85. The method of claim 1 or 2, wherein said viscosity of the aqueous suspension comprising microfibrillated cellulose and inorganic particulate material with enhanced viscosity and tensile strength properties is increased by at least 20% over the aqueous suspension comprising microfibrillated cellulose and inorganic particulate material not subject to sonication.
86. The method of claim 3, wherein said viscosity of the aqueous suspension comprising microfibrillated cellulose and inorganic particulate material with enhanced viscosity and tensile strength properties is increased by at least 5% over the aqueous suspension comprising microfibrillated cellulose and inorganic particulate material not subject to sonication.
87. The method of claim 3, wherein said viscosity of the aqueous suspension comprising microfibrillated cellulose and inorganic particulate material with enhanced viscosity and tensile strength properties is increased by at least 10% over the aqueous suspension comprising microfibrillated cellulose and inorganic particulate material not subject to sonication.
88. The method of claim 3, wherein said viscosity of the aqueous suspension comprising microfibrillated cellulose and inorganic particulate material with enhanced viscosity and tensile strength properties is increased by at least 20% over the aqueous suspension comprising microfibrillated cellulose and inorganic particulate material not subject to sonication.

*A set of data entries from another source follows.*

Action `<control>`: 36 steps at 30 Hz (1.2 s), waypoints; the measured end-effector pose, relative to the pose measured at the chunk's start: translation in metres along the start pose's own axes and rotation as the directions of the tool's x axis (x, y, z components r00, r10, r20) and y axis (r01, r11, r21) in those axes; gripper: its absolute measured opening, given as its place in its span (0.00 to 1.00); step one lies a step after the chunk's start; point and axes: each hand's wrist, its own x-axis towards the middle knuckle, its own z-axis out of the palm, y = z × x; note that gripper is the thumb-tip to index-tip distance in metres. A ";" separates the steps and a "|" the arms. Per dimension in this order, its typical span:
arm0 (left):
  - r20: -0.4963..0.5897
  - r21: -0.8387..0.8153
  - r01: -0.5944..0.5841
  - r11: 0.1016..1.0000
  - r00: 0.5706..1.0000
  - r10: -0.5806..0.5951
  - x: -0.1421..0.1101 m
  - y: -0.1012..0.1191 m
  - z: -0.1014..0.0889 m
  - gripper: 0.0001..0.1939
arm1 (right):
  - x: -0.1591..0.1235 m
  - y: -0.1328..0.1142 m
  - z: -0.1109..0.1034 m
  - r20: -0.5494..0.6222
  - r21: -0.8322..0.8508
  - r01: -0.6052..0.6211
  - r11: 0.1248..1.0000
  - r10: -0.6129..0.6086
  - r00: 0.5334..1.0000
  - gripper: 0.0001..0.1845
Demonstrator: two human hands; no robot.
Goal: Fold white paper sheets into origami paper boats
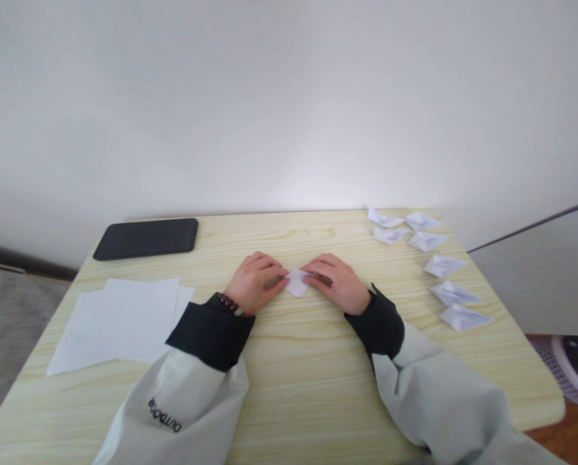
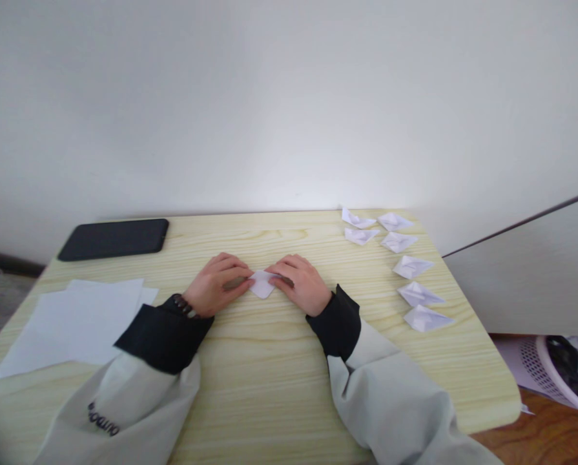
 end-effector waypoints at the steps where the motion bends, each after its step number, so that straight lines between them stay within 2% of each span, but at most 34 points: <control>1: 0.000 0.002 -0.023 1.000 1.000 0.023 0.000 0.000 0.000 0.07 | 0.000 0.000 0.000 -0.003 0.000 0.014 1.000 -0.014 1.000 0.09; 5: -0.002 0.034 -0.047 0.998 0.999 0.047 -0.001 0.002 0.002 0.07 | -0.001 0.003 -0.001 -0.018 -0.023 0.043 0.999 -0.043 0.999 0.08; 9: -0.021 0.048 0.000 0.999 1.000 0.001 -0.002 0.005 0.004 0.07 | -0.003 0.004 0.000 -0.038 -0.080 0.046 0.996 -0.050 0.998 0.08; 12: -0.044 0.071 0.007 0.997 0.999 -0.004 -0.002 0.007 0.006 0.07 | -0.006 0.004 0.002 -0.054 -0.127 0.108 0.986 -0.115 0.992 0.09; 18: -0.104 0.144 -0.106 0.984 0.987 0.121 -0.008 0.011 0.005 0.08 | -0.012 0.004 0.002 -0.024 -0.236 0.207 0.950 -0.219 0.975 0.10; 21: -0.083 0.182 -0.136 0.974 0.985 0.153 -0.012 0.011 0.003 0.09 | -0.014 0.002 0.000 -0.010 -0.249 0.227 0.941 -0.237 0.971 0.11; 24: -0.057 0.216 -0.136 0.967 0.987 0.151 -0.015 0.013 0.001 0.10 | -0.016 -0.001 -0.001 0.012 -0.235 0.213 0.948 -0.217 0.976 0.12; 31: -0.042 0.362 -0.059 0.930 0.996 0.079 -0.015 0.032 -0.004 0.12 | -0.024 -0.008 -0.001 0.039 -0.269 0.077 0.960 -0.069 0.997 0.17; 33: -0.052 0.356 -0.001 0.935 0.998 0.021 -0.014 0.038 -0.004 0.12 | -0.025 -0.012 0.000 0.022 -0.258 0.059 0.964 -0.055 0.998 0.18; 36: -0.109 0.320 0.115 0.941 0.991 -0.084 -0.010 0.043 -0.001 0.06 | -0.022 -0.019 0.003 -0.019 -0.232 -0.003 0.973 -0.001 1.000 0.14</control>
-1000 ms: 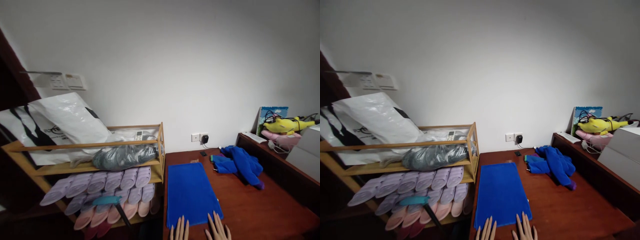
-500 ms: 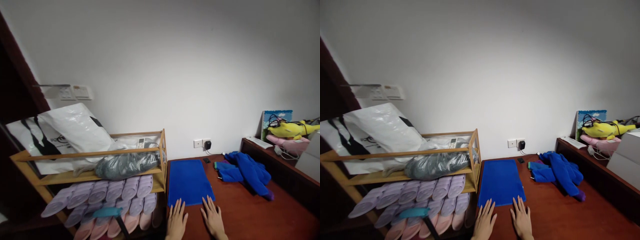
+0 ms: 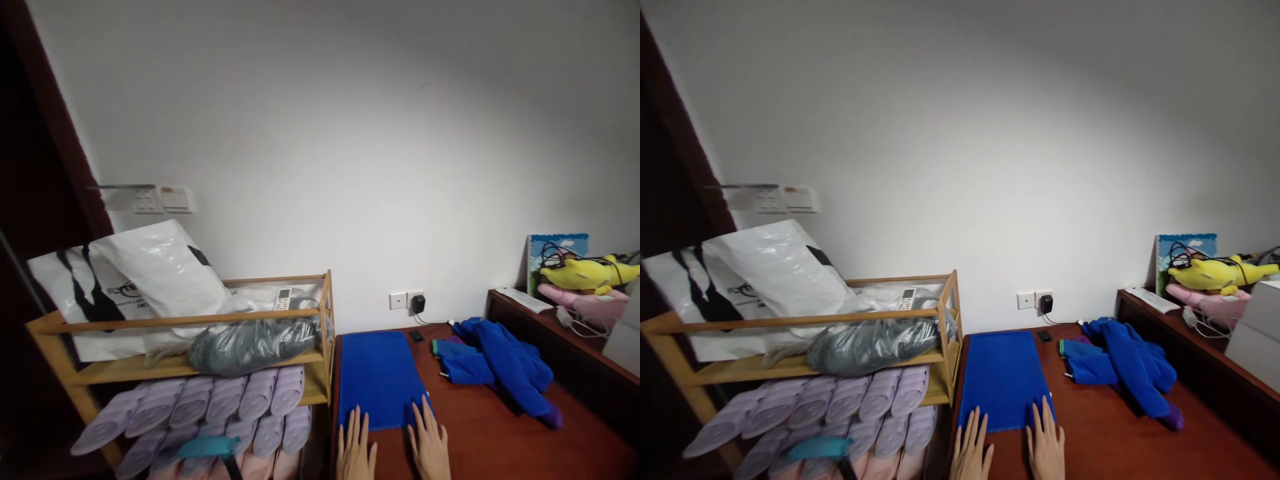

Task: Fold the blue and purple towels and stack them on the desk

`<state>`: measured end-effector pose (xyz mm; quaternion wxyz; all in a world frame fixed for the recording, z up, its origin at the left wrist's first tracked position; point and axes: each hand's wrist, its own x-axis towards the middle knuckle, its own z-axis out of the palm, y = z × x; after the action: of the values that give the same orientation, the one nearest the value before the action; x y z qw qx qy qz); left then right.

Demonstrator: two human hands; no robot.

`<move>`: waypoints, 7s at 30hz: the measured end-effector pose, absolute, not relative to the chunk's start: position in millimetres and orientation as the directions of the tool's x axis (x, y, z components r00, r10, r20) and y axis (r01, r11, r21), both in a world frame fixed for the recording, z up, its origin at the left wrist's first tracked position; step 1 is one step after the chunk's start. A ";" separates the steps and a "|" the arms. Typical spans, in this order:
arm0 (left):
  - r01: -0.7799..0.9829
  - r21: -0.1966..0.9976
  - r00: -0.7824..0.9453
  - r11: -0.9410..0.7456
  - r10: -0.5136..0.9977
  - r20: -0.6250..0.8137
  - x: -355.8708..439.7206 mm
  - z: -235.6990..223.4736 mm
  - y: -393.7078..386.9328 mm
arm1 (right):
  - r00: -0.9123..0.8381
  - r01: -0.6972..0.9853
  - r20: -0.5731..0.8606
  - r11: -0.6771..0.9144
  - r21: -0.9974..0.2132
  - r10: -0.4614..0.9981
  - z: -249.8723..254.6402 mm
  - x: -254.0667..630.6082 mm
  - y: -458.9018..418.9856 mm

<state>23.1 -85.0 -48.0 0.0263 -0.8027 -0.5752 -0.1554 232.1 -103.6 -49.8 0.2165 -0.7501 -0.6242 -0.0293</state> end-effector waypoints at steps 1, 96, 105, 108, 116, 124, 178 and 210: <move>0.942 0.122 0.264 -0.314 0.913 0.312 22.5 -47.3 -83.7 | 0.209 0.948 0.320 -0.111 -0.299 0.924 -45.3 231.9 -97.3; 0.703 0.396 0.627 -0.590 0.778 0.046 66.1 -16.0 -237.8 | 0.299 0.811 0.183 -0.149 -0.566 0.937 -27.2 304.9 -279.3; 0.855 0.316 0.451 -0.411 0.890 -0.061 -21.0 1.9 -233.7 | 0.267 0.819 0.218 -0.102 -0.564 0.939 -12.2 280.4 -249.4; 0.869 0.280 0.434 -0.407 0.900 -0.037 -24.0 -0.9 -229.6 | 0.141 0.861 0.324 0.045 -0.506 0.935 -8.2 227.7 -251.0; 0.861 0.273 0.423 -0.430 0.902 0.087 24.8 -22.3 -220.0 | 0.087 0.754 0.316 0.145 -0.640 0.945 -41.7 153.9 -234.0; 0.812 0.259 0.499 -0.524 0.852 0.161 4.4 -16.2 -208.5 | 0.140 0.971 0.235 -0.087 -0.222 0.962 -37.1 249.8 -252.0; 0.926 0.213 0.294 -0.311 0.950 0.110 -6.3 -22.7 -178.6 | 0.225 0.974 0.197 -0.216 -0.069 0.954 -65.6 427.1 -276.3; 0.920 0.119 0.361 -0.374 0.926 0.113 -5.2 -29.6 -163.0 | 0.279 0.941 0.236 -0.314 0.126 0.931 -55.0 505.4 -272.0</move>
<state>-5.2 -163.0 -29.6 -0.0176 -0.8248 -0.5594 -0.0803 505.4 -272.0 -55.0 0.0188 -0.7994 -0.5854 -0.1337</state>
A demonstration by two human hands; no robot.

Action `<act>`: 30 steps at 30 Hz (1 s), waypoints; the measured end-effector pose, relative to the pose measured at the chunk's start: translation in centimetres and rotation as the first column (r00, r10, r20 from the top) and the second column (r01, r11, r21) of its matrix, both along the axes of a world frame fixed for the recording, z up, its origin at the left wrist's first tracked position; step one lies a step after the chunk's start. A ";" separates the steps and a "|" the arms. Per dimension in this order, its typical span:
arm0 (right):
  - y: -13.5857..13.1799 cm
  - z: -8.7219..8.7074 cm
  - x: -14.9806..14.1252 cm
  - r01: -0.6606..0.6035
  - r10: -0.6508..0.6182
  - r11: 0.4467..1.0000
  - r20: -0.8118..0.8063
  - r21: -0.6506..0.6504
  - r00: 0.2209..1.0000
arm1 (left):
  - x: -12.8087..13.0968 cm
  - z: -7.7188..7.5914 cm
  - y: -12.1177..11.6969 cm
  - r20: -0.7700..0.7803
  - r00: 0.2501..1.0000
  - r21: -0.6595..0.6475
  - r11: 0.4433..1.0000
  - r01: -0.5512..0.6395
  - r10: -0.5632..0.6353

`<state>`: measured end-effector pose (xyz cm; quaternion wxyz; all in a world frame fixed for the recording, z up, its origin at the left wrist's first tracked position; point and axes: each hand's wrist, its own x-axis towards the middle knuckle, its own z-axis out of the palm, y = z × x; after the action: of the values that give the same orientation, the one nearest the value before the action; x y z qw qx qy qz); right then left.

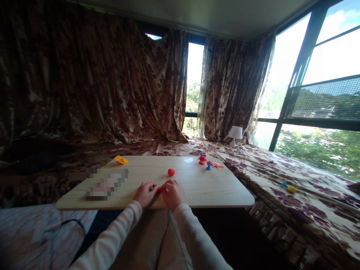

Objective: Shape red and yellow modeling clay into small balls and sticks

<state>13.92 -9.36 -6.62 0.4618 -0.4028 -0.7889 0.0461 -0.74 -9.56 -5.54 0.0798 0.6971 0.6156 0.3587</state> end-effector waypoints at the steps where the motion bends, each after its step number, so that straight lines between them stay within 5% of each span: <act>1: -0.1 0.1 0.0 0.002 -0.002 1.000 0.000 -0.008 1.000 | 0.0 -0.1 0.0 -0.016 1.000 -0.005 1.000 -0.004 0.004; 30: -0.5 0.4 0.1 -0.024 0.024 1.000 0.033 0.017 0.999 | 0.0 -0.5 0.0 -0.082 0.996 -0.016 1.000 0.026 -0.028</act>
<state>13.99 -9.91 -6.23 0.4518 -0.3899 -0.8015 0.0385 -0.72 -9.57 -6.06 0.0646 0.7189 0.6116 0.3239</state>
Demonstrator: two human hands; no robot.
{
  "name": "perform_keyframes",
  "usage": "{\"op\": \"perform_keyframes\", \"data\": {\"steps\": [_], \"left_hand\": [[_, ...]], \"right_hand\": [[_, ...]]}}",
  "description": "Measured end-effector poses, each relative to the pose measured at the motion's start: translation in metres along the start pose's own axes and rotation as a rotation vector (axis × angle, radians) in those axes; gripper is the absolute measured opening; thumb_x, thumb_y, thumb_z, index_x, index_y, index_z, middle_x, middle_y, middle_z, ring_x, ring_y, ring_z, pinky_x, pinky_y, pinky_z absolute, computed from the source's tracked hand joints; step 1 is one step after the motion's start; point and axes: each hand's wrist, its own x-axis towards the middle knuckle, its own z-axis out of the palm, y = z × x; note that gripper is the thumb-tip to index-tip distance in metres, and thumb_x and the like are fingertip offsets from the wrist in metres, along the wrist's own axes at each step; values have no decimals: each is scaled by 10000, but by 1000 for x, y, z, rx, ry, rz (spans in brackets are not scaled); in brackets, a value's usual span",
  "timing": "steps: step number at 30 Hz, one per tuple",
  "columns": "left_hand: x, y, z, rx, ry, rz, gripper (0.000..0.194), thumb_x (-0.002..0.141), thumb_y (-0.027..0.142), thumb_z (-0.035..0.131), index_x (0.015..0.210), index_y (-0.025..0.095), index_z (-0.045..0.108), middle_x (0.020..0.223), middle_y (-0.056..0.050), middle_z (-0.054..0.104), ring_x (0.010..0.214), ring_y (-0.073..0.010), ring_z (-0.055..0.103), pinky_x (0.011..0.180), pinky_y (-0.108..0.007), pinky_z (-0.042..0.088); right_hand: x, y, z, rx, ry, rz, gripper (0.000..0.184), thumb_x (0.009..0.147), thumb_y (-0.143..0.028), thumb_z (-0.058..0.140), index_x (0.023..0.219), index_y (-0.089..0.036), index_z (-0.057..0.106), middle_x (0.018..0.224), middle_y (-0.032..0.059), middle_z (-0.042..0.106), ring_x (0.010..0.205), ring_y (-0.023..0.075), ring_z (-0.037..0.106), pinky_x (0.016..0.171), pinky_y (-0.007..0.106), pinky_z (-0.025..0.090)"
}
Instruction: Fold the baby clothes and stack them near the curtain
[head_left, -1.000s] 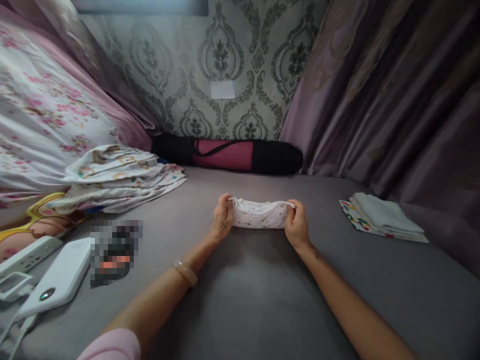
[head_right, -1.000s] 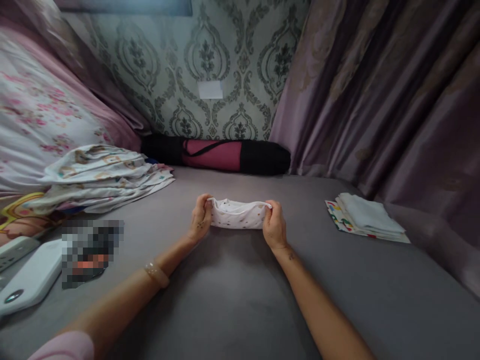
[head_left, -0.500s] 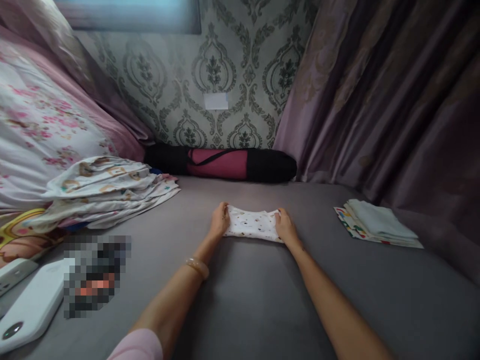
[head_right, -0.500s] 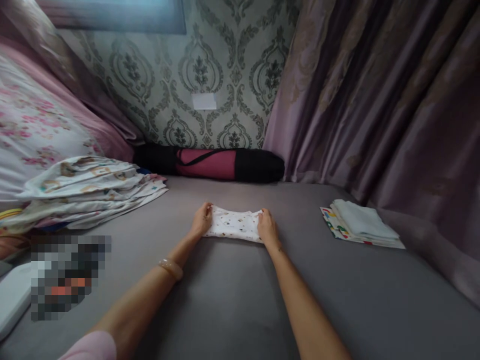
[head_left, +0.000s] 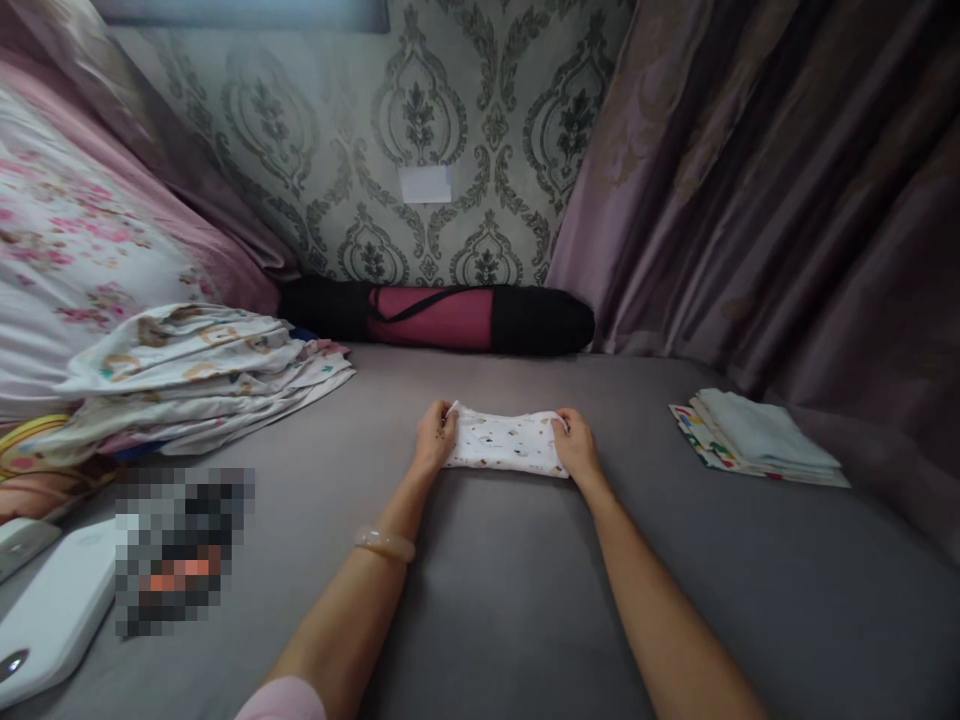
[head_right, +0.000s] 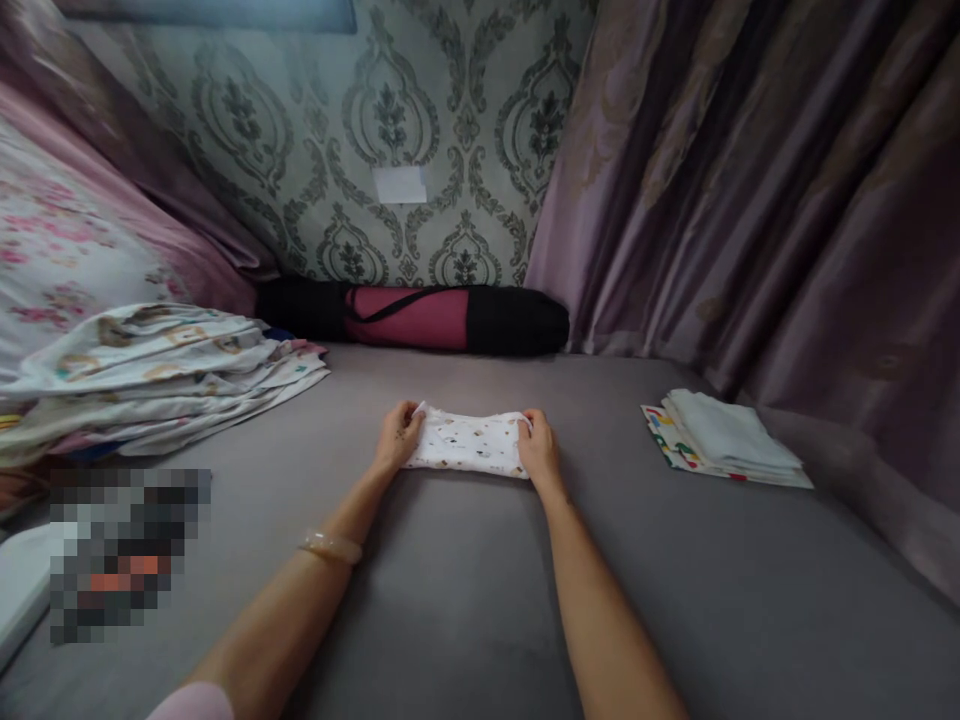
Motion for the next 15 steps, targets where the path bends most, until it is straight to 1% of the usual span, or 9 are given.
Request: {"op": "perform_keyframes", "data": {"steps": [2, 4, 6, 9, 12, 15], "left_hand": [[-1, 1, 1, -38, 65, 68, 171, 890, 265, 451, 970, 168, 566, 865, -45, 641, 781, -154, 575, 750, -280, 440], [0, 0, 2, -30, 106, 92, 179, 902, 270, 435, 994, 172, 553, 872, -45, 633, 790, -153, 572, 763, -282, 439], [2, -2, 4, 23, 84, 79, 165, 896, 259, 447, 975, 169, 561, 863, -55, 631, 806, -164, 575, 778, -295, 438], [5, -6, 7, 93, 7, 33, 174, 892, 284, 469, 909, 158, 588, 851, -80, 647, 818, -184, 587, 785, -320, 445], [9, -8, 6, 89, 13, -20, 232, 891, 337, 480, 892, 149, 615, 868, -104, 671, 828, -198, 609, 790, -335, 459], [11, -10, 1, 47, 8, -85, 217, 859, 316, 517, 923, 142, 631, 863, -109, 683, 825, -206, 629, 780, -337, 474]], "right_hand": [[-1, -2, -1, 16, 54, -19, 296, 864, -330, 412, 1042, -165, 582, 963, 106, 676, 894, 226, 628, 808, 353, 471], [-1, -3, -1, -9, 75, -10, 300, 877, -354, 409, 1056, -178, 572, 975, 105, 670, 891, 226, 626, 802, 354, 468], [-1, -2, 1, -54, 58, 15, 285, 873, -352, 430, 1057, -188, 572, 982, 104, 669, 877, 219, 629, 795, 348, 467], [2, 3, 3, -77, 26, 47, 290, 857, -338, 462, 1068, -174, 574, 957, 117, 679, 845, 219, 640, 777, 349, 476], [10, 14, 3, -14, 17, 76, 288, 821, -313, 502, 1048, -159, 590, 866, 111, 697, 785, 216, 653, 746, 347, 491], [15, 25, 3, 119, -27, 120, 315, 760, -251, 542, 1058, -160, 587, 825, 78, 706, 717, 186, 660, 705, 322, 507]]}}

89. The method of claim 1 or 2, wherein the microfibrillated cellulose may be prepared from chemical pulp, or a chemithermomechanical pulp, or a mechanical pulp,

or a recycled pulp, or a paper broke pulp, or a papermill waste stream, or waste from a papermill, or combinations thereof.
90. The method of claim 3, wherein the inorganic particulate material is an alkaline earth metal carbonate or sulphate, such as calcium carbonate, magnesium carbonate, dolomite, gypsum, a hydrous kandite clay such as kaolin, halloysite or ball clay, an anhydrous (calcined) kandite clay such as metakaolin orfully calcined kaolin, talc, mica, perlite or diatomaceous earth, or combinations thereof.
91. The method of claim 3, wherein the microfibrillated cellulose may be prepared from a chemical pulp, or a chemithermomechanical pulp, or a mechanical pulp, or a recycled pulp, or a paper broke pulp, or a papermill waste stream, or waste from a papermill, or combinations thereof.
92. The method of claim 3, wherein the inorganic particulate material is an alkaline earth metal carbonate, for example, calcium carbonate.
93. The method of claim 3, wherein the inorganic particulate material is kaolin.
94. The method of claim 1 or 2, wherein the aqueous suspension comprising microfibrillated cellulose and inorganic particulate material with enhanced viscosity and tensile strength properties obtained by the method is suitable for use in a method of making paper or coating paper, paints and coatings, inks, oilfield chemicals, composites, consumer products, cosmetic products, pharmacological products and food products.
95. The method of claim 3, wherein the aqueous suspension comprising microfibrillated cellulose and inorganic particulate material with enhanced viscosity and tensile strength properties obtained by the method is suitable for use in a method of making paper or coating paper, paints and coatings, inks, oilfield chemicals, composites, consumer products, cosmetic products, pharmacological products and food products.
96. The method of claim 1 or 2, wherein said method further comprises one or more of high shear mixing, homogenization and refining either before or after the sonication step.